# high reps for leg mass?



## neanderthal (Oct 31, 2003)

i heard from alot of people that high reps, 20-50, are great for leg mass.  but ive also heard that hard and heavy is the only way to go.  what are your guys' experience with this?


----------



## Mudge (Oct 31, 2003)

Supposedly, the larger muscle groups work better with higher reps due to thier "ability to re-oxygenate quickly."

20 rep squats wear you down though, I pretty much keep it 8-12 or so for most leg stuff, for calves I stick around 15.  I have heard of some people who do one week normal rep range, and the next higher rep range.


----------



## Twin Peak (Oct 31, 2003)

Experiement.  Everyone is different, and responds differently.


----------



## neanderthal (Oct 31, 2003)

i just got finished with a high rep leg workout, nothing went below 20 reps. and your right mudge, they definitely do wear yoiu down.  it definitely gave my legs a much greater pump than what ive ever gotten with heavy lifts.  i think im gonna keep doin high rep stuff for a little while to see what kind of mass gains i get.  i'll experiment like you said twin peak.


----------



## Arnold (Oct 31, 2003)

I use both high reps and low reps for legs and everything in between, and I do the same for all bodyparts.


----------



## vanity (Oct 31, 2003)

It's good to mix things up, change things around.
Still though I wouldn't normally do more than 20 reps.
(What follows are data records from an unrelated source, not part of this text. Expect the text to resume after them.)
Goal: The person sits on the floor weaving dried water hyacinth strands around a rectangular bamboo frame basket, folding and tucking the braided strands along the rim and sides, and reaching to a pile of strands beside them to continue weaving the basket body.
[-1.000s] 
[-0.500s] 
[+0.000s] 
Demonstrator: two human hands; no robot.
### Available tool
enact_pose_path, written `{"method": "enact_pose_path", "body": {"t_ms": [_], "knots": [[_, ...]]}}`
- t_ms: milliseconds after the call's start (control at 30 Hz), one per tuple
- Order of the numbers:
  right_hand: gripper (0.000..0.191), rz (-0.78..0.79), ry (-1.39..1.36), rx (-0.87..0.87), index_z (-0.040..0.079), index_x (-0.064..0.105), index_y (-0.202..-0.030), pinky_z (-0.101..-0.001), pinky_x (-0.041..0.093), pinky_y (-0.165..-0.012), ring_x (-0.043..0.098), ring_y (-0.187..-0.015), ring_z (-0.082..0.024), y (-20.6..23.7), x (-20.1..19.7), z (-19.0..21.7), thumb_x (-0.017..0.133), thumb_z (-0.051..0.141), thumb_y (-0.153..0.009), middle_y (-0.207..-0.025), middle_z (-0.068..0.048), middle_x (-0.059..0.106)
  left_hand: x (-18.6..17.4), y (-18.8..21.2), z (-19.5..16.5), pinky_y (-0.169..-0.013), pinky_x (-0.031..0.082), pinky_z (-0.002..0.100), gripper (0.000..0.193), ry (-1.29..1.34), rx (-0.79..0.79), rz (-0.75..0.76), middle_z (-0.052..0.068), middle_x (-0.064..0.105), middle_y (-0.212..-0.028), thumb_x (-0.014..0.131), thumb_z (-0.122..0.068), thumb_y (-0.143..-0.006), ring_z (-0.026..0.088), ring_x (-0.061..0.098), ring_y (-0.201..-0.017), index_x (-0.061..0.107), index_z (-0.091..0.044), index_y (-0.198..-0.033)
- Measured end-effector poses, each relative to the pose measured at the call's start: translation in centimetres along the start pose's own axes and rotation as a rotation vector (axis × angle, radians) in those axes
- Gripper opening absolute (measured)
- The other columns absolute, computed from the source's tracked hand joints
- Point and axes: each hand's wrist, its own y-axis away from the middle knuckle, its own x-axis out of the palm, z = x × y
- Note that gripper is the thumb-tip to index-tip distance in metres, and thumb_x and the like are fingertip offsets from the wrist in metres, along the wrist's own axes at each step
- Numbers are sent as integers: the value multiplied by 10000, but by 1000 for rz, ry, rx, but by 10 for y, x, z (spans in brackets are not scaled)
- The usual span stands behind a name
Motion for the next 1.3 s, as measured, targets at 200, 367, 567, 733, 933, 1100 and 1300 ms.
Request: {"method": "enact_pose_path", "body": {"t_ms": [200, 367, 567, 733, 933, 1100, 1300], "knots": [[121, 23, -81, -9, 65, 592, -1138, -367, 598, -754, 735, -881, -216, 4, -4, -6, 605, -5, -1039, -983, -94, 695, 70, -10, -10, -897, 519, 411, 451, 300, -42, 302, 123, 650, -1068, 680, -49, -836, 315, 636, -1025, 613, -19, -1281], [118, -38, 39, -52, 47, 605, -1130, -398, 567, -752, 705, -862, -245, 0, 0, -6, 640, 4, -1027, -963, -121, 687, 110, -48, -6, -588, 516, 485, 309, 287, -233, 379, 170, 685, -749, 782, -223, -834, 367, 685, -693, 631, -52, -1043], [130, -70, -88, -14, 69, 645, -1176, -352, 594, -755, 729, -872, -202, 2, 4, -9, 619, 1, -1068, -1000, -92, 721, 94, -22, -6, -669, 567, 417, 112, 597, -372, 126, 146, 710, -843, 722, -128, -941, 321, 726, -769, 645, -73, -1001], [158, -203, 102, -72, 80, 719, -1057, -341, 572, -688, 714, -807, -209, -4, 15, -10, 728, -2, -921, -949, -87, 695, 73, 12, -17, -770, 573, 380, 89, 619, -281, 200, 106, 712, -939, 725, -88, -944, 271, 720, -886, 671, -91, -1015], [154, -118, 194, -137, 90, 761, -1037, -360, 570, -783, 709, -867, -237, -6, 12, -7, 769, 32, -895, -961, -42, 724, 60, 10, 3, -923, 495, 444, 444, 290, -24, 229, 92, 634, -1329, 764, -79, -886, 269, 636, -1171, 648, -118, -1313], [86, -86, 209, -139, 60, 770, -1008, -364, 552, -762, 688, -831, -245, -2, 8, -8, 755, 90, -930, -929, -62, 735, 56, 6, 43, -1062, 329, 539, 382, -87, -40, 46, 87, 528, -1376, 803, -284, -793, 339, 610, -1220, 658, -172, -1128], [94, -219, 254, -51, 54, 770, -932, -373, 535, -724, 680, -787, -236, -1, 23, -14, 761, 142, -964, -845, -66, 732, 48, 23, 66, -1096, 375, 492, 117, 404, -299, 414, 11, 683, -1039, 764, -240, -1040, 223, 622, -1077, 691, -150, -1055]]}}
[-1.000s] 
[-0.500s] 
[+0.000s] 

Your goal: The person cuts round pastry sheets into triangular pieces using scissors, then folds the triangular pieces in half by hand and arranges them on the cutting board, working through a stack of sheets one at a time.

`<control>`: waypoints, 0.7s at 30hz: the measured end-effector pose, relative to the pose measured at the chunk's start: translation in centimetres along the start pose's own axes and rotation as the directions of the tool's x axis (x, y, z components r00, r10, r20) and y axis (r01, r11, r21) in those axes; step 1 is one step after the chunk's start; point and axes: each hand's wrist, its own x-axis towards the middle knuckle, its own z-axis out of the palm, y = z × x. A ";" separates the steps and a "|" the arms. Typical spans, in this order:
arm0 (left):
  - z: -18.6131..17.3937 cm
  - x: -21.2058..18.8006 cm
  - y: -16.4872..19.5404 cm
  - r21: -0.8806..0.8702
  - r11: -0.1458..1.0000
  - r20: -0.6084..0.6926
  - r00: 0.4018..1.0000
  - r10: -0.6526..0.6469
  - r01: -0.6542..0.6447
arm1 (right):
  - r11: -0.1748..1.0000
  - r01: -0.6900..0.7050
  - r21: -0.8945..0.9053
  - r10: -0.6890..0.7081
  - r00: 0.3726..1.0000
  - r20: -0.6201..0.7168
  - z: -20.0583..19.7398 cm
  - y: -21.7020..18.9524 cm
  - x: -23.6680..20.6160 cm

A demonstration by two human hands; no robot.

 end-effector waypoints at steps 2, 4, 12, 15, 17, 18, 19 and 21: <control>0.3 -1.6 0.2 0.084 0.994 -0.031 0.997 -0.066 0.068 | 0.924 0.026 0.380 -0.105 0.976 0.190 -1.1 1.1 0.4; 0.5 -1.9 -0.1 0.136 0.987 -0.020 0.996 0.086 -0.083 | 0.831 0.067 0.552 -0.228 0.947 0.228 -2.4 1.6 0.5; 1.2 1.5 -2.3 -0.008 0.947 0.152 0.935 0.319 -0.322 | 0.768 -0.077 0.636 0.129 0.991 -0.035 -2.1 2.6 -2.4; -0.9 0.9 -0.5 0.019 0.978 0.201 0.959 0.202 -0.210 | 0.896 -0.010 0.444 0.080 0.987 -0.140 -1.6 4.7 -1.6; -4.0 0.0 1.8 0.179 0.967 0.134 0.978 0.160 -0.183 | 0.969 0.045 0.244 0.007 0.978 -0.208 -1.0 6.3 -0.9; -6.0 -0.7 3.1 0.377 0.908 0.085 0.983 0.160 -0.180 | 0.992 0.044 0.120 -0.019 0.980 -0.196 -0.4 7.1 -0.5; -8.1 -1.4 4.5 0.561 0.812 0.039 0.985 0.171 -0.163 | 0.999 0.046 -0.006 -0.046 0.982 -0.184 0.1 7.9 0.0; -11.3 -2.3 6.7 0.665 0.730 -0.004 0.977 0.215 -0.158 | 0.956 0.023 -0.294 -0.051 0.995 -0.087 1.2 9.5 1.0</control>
I personally, like to do around 15- 20 reps (lighter weight of Giant sets) and then the week after I might do 8-10 reps heavy with 2 min rest between sets and then the week after that i might pump out as many reps as I possibly can with a 3- 4 min rest.

You know, keep those quads, hams and calves guessing.


----------



## JerseyDevil (Nov 1, 2003)

About every fourth WO I do giant sets consisting of squats/leg press/leg extension/leg curl - no rest between sets. About 10  weeks after adding this to my leg routine, my quads were noticeably bigger and harder.


----------